Answer: The question is whether there is a partnership or joint venture between the two of them. If there is, then clearly there is an affiliated service group. If there is not, then just as clearly there isn't an ASG because of lack of common ownership.
A formal legal relationship is certainly one of the hallmarks of a partnership, because one partner has the authority to bind the partnership and each is liable for the debts of the partnership.
Another touchstone, and this is critical for tax purposes, is that there be some sharing of income. In other words, there would be some stream of revenues in which both partners would share to some degree.
Based on what you've said, it doesn't sound like either of those elements exists here, which would lead one to the conclusion that a partnership does not exist as a separate entity.
However, it sounds as though they may be creating a perception in the mind of the public that a partnership exists. Having a single business, letterhead, etc. are certainly indications that there is a partnership. Moreover, it is likely that they are sharing some expenses, such as rent and utilities. You haven't mentioned whether they are sharing employees, but that would bring up another layer of complications. (For more details see Q&A 56 and Chapter 5 of my book, Who's the Employer?.

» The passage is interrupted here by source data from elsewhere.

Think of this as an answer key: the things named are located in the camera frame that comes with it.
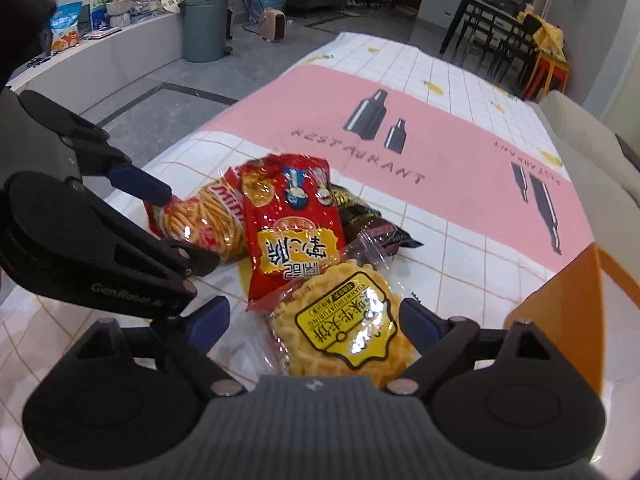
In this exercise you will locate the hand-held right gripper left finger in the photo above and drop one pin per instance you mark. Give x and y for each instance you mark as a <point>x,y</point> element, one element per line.
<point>207,321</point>

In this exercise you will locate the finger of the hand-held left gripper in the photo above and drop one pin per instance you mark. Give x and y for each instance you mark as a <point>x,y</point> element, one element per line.
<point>140,185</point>
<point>192,262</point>

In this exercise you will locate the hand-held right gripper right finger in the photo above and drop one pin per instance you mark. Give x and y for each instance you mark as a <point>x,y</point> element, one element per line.
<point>419,322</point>

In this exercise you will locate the red stick snack packet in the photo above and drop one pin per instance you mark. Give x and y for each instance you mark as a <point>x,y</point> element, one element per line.
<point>210,220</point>

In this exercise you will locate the yellow waffle snack packet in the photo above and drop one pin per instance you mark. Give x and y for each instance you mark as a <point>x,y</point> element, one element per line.
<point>345,330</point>

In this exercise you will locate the dark snack packet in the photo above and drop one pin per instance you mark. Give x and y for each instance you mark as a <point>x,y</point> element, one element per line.
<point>380,232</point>

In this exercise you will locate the orange cardboard box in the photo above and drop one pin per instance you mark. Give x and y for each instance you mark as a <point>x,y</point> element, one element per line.
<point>585,320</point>

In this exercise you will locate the white low bench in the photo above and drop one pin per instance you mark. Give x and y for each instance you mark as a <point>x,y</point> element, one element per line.
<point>115,55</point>

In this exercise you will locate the pink checked printed tablecloth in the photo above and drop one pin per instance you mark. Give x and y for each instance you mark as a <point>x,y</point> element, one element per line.
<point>450,170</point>

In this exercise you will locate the grey trash can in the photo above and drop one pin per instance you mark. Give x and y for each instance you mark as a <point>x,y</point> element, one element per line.
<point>204,27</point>

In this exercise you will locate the blue snack bag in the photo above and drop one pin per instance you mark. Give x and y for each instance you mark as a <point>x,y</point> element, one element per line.
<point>66,30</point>

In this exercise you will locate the white cap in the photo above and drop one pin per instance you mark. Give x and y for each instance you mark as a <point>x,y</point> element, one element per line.
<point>173,1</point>

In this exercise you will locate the pink space heater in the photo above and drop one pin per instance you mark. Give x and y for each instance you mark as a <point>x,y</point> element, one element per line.
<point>275,25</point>

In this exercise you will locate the blue water jug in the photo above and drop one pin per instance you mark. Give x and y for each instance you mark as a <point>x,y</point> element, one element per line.
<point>267,0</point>

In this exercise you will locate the beige sofa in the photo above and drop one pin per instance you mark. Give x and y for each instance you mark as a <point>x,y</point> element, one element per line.
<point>585,130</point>

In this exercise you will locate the orange stool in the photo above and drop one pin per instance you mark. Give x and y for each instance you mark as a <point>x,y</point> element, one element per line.
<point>547,77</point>

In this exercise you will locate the dark dining chair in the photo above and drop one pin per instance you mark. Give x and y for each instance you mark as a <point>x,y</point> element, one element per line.
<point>510,45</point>

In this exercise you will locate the yellow cloth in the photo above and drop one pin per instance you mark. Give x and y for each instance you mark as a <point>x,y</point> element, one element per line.
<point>547,32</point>

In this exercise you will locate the dark dining table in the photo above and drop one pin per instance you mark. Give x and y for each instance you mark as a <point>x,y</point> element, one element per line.
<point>480,7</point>

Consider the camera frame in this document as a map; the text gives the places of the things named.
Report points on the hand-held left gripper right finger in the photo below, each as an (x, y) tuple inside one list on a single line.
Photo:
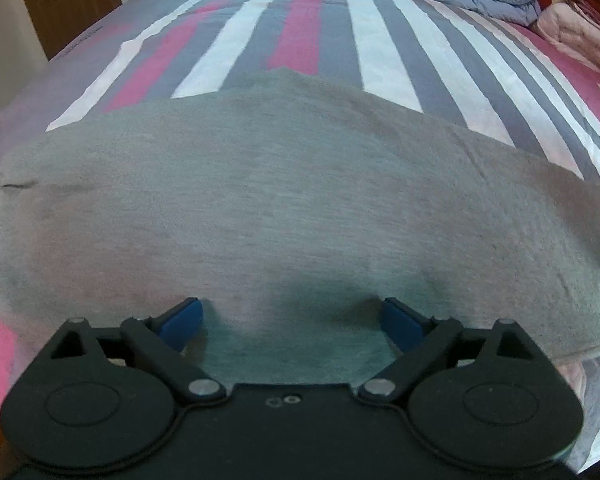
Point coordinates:
[(402, 321)]

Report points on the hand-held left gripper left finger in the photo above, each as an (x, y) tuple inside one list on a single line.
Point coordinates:
[(182, 321)]

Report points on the grey pants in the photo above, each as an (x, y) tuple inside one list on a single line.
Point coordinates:
[(300, 200)]

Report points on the bed with striped sheet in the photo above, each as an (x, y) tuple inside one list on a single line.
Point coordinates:
[(310, 35)]

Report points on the folded pink blanket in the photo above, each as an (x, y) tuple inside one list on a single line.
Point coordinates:
[(577, 35)]

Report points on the brown wooden door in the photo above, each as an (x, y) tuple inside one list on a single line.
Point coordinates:
[(65, 0)]

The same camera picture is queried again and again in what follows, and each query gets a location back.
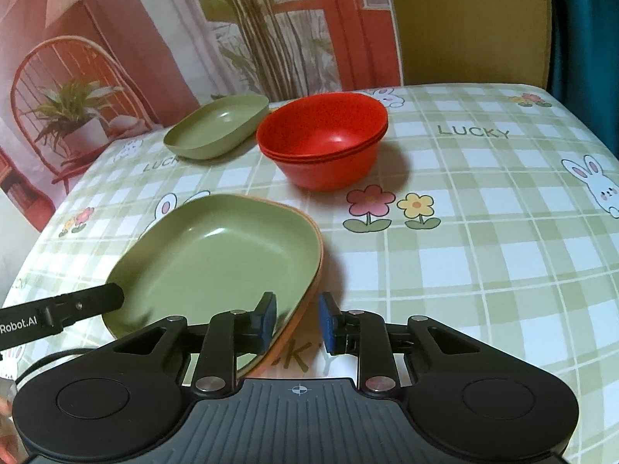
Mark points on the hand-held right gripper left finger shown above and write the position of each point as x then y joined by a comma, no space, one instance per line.
264,321

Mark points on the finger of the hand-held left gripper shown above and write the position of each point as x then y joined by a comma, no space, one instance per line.
92,299

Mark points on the checked bunny tablecloth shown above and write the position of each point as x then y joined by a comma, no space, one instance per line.
483,251

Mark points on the teal curtain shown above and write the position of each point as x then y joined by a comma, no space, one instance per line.
587,34

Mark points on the red bowl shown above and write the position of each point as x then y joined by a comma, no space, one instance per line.
324,128
331,174

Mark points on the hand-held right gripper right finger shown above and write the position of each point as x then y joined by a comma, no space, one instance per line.
326,323

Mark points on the orange square plate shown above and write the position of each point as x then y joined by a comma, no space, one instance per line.
300,312

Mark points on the printed wall tapestry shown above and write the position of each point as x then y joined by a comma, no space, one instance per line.
145,19

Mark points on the green square plate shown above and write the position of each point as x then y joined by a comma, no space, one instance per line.
217,125
217,251

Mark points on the wooden panel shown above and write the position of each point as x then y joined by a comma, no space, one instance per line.
469,19

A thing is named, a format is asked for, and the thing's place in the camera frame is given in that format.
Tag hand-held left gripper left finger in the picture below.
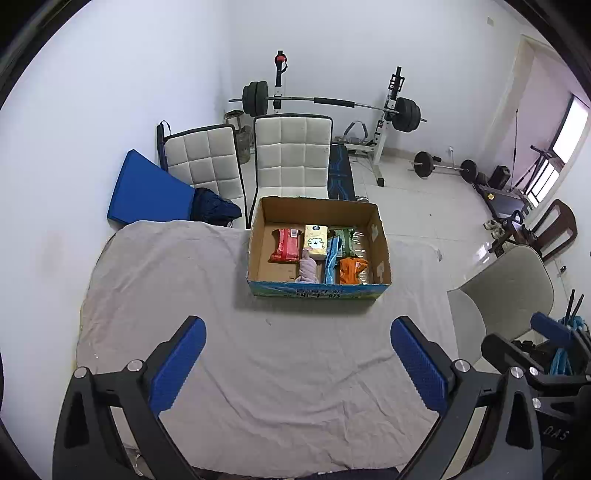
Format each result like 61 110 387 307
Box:
53 315 207 480

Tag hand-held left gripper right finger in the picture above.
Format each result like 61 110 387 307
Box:
390 316 543 480

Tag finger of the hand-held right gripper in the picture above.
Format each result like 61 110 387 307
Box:
480 333 591 394
530 311 591 376

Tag grey table cloth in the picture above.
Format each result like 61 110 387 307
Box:
76 220 458 472

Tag blue soft packet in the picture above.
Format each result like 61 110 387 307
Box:
324 235 341 284

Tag short barbell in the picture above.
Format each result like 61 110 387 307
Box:
409 151 478 182

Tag black narrow bag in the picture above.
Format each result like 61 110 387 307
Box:
156 121 172 171

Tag dark blue bag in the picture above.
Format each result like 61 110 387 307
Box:
191 187 243 227

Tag cardboard box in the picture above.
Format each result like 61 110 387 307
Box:
246 196 393 301

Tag window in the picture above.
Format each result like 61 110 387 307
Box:
526 95 591 208

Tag grey exercise handle device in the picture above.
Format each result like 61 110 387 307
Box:
342 121 370 145

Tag white barbell rack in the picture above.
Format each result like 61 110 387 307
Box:
272 50 404 188

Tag green soft packet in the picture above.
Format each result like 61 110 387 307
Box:
331 226 357 258

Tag white padded chair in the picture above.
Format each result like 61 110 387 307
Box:
249 114 334 229
163 124 247 217

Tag orange soft packet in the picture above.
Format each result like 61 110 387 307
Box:
338 257 370 285

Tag long barbell with black plates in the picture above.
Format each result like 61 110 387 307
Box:
228 80 428 134

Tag grey shell chair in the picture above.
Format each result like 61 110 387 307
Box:
447 244 555 365

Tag pink cloth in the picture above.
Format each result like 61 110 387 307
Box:
294 248 319 283

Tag black poles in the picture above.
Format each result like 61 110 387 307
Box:
566 288 585 324

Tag black weight bench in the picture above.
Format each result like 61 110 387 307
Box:
329 143 356 200

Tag blue hanging cloth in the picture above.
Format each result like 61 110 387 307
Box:
549 316 589 377

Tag brown wooden chair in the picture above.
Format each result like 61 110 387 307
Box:
489 198 578 264

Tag red soft packet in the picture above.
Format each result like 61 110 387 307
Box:
269 227 303 264

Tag black box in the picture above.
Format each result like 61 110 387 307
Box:
488 165 512 190

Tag black exercise machine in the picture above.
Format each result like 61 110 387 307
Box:
475 145 555 222

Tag blue foam mat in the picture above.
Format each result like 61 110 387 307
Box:
107 148 195 229

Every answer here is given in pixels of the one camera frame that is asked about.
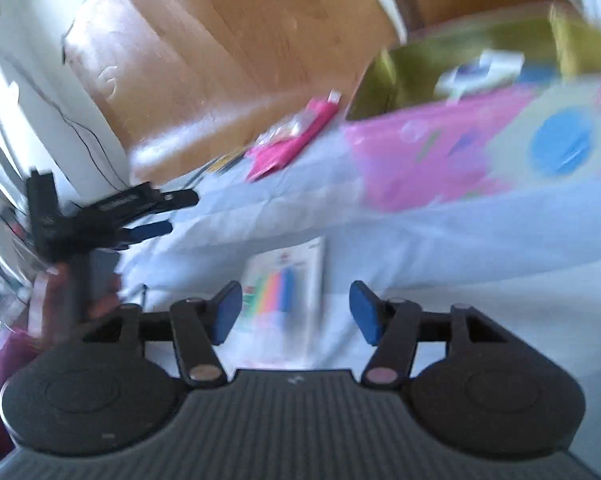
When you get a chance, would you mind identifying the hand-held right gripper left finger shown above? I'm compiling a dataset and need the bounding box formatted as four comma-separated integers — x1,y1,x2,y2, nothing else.
80,281,244,389

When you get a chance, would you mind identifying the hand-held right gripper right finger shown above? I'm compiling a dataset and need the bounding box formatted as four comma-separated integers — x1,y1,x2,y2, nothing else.
349,281,518,390

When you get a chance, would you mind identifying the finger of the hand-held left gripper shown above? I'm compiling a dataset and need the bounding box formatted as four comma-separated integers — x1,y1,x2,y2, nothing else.
150,188,201,209
122,220,174,245

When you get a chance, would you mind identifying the packet of coloured pens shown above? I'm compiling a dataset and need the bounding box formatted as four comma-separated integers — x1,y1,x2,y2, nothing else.
234,236,327,368

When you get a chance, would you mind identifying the pink macaron print tin box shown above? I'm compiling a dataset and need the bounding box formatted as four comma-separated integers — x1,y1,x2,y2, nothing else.
340,2,601,213

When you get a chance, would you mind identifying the white and blue packet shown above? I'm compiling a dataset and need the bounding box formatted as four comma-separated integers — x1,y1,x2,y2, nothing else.
434,49,527,102

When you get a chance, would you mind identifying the person's left hand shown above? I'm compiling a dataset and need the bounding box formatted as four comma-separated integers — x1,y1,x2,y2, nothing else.
29,259,125,348

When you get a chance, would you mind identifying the pink packet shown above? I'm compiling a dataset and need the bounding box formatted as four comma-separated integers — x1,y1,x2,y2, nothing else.
244,89,343,184

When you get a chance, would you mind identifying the wood grain sheet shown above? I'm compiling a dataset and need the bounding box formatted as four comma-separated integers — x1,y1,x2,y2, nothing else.
62,0,407,187

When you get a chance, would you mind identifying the person's magenta clothing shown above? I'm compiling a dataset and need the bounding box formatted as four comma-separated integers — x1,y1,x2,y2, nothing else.
0,329,37,467

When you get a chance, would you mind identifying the thin black cable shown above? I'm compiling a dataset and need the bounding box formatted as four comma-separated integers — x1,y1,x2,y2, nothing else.
0,55,131,192

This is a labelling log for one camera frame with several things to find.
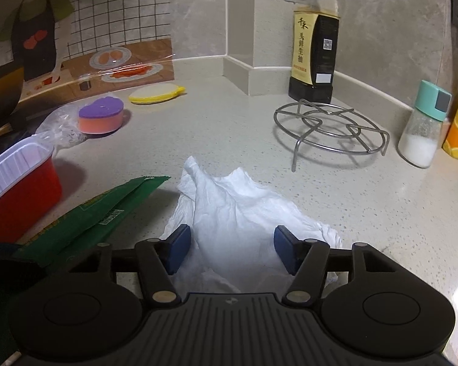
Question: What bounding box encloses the soy sauce bottle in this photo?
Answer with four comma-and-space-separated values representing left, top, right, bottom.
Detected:
288, 0, 340, 104

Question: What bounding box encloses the clear plastic bag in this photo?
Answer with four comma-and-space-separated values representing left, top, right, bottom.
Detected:
34, 92, 125, 158

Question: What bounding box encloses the yellow white sponge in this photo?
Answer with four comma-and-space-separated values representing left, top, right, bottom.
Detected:
129, 82, 186, 105

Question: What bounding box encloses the white tissue paper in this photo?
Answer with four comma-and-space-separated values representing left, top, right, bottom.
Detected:
161, 156, 344, 294

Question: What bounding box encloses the cartoon kitchen wall sticker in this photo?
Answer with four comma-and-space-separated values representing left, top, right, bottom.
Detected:
0, 0, 176, 102

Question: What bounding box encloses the purple orange sponge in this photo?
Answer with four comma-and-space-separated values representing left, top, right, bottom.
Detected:
78, 96, 124, 135

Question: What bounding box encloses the black wok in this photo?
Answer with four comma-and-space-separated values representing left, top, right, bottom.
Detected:
0, 65, 25, 138

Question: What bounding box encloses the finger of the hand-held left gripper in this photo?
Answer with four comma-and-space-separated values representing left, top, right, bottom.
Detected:
0, 241, 46, 286

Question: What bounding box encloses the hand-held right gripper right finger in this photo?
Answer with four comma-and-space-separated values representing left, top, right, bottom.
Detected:
273, 225, 395, 306

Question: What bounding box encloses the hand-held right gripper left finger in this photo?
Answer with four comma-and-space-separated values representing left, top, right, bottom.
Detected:
74, 224, 193, 305

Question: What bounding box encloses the metal wire trivet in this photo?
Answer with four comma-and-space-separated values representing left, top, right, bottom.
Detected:
274, 99, 390, 172

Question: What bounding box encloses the green snack packet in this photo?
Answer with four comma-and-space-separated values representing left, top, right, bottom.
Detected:
15, 175, 172, 267

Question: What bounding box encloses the teal lid salt shaker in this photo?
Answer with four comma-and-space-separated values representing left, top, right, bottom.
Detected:
398, 80, 453, 168

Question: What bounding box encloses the red rectangular food container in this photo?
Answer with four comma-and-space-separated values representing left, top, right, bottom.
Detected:
0, 133, 64, 244

So, you've presented facts that could be interpretted either way. This is a really important issue, for more than just retirement purposes. If there's a partnership, or even a perception of a partnership, there can be very serious liability issues in the event of malpractice allegations. For this reason, I strongly suggest you have the arrangement reviewed by an business attorney familiar with partnership rules in your state as well as tax issues relating to partnerships. Issues relating to the status of entities are discussed in more detail in Chapter 1 of my book, Who's the Employer?.